The above exception was the direct cause of the following exception:

Traceback (most recent call last):
File "/usr/local/bin/NanoStat", line 11, in
sys.exit(main())
File "/usr/local/lib/python3.7/site-packages/nanostat/NanoStat.py", line 74, in main
barcoded=args.barcoded)
File "/usr/local/lib/python3.7/site-packages/nanoget/nanoget.py", line 74, in get_input
dfs=[out for out in executor.map(extration_function, files)],
File "/usr/local/lib/python3.7/site-packages/nanoget/nanoget.py", line 74, in
dfs=[out for out in executor.map(extration_function, files)],
File "/usr/local/Cellar/python/3.7.0/Frameworks/Python.framework/Versions/3.7/lib/python3.7/concurrent/futures/process.py", line 476, in _chain_from_iterable_of_lists
for element in iterable:
File "/usr/local/Cellar/python/3.7.0/Frameworks/Python.framework/Versions/3.7/lib/python3.7/concurrent/futures/_base.py", line 586, in result_iterator
yield fs.pop().result()
File "/usr/local/Cellar/python/3.7.0/Frameworks/Python.framework/Versions/3.7/lib/python3.7/concurrent/futures/_base.py", line 432, in result
return self.__get_result()
File "/usr/local/Cellar/python/3.7.0/Frameworks/Python.framework/Versions/3.7/lib/python3.7/concurrent/futures/_base.py", line 384, in __get_result
raise self._exception
ValueError: Lengths of sequence and quality values differs for 3da56ce1-f863-451d-9e5a-eaf696bdd766 runid=4dde5071c9a476b40b7acefbe968f5ed1392ca60 sampleid=Twelve_Genome_RUN_SLG_3_30_18 read=59475 ch=48 start_time=2018-03-31T14:09:47Z barcode=barcode06 (330 and 10951)

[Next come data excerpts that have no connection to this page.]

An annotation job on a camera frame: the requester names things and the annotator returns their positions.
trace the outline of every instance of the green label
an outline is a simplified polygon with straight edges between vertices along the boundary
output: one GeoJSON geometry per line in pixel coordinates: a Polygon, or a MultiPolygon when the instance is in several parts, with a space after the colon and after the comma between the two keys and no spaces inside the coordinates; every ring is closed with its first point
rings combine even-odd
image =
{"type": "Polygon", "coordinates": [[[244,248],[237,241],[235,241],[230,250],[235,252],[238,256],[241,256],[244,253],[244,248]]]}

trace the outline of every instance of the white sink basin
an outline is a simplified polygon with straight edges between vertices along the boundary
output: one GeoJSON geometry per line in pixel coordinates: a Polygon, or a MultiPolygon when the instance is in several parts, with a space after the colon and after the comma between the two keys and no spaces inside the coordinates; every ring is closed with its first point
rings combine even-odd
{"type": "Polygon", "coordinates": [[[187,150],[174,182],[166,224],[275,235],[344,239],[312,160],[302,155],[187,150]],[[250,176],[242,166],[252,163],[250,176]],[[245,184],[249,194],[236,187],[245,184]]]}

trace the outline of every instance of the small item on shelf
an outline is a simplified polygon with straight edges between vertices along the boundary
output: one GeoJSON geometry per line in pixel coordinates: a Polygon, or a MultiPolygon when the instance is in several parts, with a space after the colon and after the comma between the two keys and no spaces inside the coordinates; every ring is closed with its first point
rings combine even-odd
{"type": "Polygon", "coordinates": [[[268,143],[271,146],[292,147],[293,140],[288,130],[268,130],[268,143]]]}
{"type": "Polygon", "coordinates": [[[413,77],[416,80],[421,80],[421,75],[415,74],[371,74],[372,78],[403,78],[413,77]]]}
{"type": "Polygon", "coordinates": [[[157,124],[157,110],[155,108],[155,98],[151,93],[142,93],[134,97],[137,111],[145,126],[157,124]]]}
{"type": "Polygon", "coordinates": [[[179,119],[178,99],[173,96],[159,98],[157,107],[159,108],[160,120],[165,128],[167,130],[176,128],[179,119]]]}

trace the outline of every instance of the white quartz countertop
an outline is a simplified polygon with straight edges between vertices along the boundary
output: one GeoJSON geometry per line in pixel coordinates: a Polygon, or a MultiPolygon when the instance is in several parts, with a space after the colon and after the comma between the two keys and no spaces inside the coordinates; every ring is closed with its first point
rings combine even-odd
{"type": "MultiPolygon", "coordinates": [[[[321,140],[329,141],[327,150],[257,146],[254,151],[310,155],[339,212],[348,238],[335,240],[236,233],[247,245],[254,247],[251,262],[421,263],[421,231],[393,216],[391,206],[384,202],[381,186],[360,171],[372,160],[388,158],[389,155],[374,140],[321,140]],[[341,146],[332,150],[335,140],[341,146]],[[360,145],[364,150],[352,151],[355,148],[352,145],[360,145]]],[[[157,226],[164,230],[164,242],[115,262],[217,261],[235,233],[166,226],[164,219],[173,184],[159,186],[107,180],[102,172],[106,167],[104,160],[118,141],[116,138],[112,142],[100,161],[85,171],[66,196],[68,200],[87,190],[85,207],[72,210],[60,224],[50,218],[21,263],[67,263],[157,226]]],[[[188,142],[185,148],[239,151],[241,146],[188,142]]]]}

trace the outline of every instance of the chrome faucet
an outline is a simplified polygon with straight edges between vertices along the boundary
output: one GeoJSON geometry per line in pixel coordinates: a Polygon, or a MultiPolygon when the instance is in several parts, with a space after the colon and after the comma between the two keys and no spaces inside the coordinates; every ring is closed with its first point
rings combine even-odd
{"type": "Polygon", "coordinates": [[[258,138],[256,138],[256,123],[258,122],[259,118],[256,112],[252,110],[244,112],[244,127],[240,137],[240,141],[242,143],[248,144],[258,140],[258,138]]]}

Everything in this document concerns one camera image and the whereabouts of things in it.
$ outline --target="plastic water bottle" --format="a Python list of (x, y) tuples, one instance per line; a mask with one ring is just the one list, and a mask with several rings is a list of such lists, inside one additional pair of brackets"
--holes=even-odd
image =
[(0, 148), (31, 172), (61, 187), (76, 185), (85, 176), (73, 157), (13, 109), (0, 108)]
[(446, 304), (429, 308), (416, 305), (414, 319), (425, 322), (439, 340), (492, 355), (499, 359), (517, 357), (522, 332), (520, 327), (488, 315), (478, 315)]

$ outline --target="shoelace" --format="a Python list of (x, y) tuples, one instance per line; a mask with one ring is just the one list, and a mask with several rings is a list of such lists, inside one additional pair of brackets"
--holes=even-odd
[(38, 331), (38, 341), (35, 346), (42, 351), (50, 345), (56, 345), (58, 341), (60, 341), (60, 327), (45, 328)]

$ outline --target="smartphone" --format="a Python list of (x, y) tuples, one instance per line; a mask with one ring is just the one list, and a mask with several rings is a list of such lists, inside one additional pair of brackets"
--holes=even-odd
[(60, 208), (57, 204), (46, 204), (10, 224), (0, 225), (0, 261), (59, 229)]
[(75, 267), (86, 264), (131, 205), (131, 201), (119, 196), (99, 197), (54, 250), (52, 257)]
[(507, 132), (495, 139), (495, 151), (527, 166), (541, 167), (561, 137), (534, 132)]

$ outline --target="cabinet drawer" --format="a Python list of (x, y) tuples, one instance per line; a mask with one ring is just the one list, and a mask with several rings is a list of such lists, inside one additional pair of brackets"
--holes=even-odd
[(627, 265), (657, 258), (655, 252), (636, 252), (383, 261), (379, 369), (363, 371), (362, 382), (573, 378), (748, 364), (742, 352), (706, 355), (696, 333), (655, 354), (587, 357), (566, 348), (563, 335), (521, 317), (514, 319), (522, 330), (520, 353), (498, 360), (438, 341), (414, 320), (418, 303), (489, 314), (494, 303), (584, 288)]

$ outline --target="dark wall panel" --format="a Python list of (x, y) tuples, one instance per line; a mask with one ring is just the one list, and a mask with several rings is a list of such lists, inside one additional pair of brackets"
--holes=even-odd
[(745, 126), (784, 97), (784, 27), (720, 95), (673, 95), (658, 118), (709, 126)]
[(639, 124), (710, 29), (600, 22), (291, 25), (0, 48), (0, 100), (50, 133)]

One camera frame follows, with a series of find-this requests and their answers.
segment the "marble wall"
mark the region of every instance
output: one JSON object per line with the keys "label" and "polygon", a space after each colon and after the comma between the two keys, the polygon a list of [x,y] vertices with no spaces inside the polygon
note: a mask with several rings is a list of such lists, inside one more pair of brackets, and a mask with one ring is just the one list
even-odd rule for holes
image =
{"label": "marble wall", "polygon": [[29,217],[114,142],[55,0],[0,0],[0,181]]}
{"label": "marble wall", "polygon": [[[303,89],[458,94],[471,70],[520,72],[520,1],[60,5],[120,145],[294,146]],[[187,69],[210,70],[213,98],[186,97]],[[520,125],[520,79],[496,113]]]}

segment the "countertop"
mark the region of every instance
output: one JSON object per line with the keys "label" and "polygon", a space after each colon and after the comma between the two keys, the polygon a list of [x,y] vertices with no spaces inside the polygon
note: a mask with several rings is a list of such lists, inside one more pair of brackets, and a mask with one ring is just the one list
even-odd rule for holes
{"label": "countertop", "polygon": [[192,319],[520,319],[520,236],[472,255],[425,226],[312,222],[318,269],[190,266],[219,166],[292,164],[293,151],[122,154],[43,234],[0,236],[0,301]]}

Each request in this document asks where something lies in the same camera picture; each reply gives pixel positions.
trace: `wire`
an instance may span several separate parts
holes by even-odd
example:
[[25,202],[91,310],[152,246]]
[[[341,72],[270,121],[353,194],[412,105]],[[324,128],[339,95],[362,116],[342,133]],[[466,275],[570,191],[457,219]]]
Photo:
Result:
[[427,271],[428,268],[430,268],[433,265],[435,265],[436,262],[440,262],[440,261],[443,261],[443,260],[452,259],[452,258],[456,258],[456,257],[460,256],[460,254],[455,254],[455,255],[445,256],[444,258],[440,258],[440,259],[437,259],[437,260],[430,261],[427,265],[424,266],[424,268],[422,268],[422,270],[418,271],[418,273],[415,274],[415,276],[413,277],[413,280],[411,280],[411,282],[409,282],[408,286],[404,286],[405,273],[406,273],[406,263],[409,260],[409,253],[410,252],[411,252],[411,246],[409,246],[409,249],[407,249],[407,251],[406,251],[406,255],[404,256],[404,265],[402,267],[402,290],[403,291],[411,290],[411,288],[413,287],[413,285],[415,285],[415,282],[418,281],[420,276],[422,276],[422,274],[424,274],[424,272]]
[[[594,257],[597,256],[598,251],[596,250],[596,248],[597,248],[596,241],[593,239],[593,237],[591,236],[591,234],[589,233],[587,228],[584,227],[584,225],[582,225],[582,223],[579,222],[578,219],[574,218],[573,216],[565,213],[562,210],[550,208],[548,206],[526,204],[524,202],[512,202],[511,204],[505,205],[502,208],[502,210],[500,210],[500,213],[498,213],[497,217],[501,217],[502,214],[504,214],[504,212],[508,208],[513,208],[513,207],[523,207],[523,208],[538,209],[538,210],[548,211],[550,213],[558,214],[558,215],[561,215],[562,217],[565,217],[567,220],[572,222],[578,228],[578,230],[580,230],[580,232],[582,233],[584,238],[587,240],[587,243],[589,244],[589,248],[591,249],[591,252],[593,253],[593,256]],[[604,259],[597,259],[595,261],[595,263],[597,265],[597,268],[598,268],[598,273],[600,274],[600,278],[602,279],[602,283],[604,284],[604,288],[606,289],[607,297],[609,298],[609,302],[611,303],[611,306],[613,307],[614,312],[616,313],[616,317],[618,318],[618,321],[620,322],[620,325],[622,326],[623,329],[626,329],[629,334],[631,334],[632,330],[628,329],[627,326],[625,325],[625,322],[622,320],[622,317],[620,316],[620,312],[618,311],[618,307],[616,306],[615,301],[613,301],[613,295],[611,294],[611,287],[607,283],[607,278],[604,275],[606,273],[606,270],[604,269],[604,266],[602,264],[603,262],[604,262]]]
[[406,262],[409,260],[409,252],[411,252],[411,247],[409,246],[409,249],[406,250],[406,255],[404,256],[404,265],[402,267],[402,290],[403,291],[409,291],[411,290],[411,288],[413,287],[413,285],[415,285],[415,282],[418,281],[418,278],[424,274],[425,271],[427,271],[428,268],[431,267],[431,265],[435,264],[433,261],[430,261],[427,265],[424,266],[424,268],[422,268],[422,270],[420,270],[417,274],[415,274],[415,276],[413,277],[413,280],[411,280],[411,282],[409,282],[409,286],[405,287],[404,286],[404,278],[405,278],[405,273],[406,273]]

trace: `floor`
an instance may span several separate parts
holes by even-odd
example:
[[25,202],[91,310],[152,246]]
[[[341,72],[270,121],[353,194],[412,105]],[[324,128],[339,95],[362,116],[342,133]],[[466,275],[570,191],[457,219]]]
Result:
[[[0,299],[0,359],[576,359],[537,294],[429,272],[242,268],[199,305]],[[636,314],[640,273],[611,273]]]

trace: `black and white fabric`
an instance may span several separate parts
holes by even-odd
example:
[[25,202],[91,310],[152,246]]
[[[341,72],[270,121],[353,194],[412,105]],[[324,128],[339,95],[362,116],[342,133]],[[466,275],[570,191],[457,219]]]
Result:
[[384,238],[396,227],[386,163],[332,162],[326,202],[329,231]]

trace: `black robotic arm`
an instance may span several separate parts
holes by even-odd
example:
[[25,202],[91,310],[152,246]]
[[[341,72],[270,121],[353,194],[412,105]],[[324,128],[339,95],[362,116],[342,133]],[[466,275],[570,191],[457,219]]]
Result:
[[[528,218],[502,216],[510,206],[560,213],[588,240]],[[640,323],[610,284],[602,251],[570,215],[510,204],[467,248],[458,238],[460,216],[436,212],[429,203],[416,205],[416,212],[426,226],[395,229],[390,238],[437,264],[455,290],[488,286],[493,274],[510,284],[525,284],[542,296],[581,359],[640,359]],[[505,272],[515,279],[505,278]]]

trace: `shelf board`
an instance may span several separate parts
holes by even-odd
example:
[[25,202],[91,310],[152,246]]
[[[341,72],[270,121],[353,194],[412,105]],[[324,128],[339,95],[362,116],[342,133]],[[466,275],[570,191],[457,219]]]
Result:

I have gotten this error 10+ times with this fastQ, and having been removing reads that are specified as "problems" (also tried redoing the fastq concatenation, compression, and download) but I keep getting the same error with a different read specified. This was a minION run with 12 barcodes and the rest of the samples run just fine. Any suggestions for how to overcome this issue?

Answer 1 · 2019-02-24T19:36:05.000Z

This error is raised by Biopython, the module which I use to parse fastq files. It says your fastq file is corrupted/malformed. I'd suggest taking a look at that read in your fastq file with

grep -C 10 3da56ce1-f863-451d-9e5a-eaf696bdd766 reads.fastq
or if using a compressed file:
zgrep -C 10 3da56ce1-f863-451d-9e5a-eaf696bdd766 reads.fastq.gz

Using -C 10 also neighboring lines will be shown. Inspecting the records should make clear that something is off, presumably when guppy concatenated the reads. You are not the only one with this issue.

Answer 2 · 2019-02-24T20:15:42.000Z

Thank you! Turns out an entire guppy fastq (default 4000 reads per fastq) was corrupted.

Answer 3 · 2019-02-25T13:30:49.000Z

I expected as much, the best solution is probably to repeat the basecalling...

Let me know if you encounter other issues.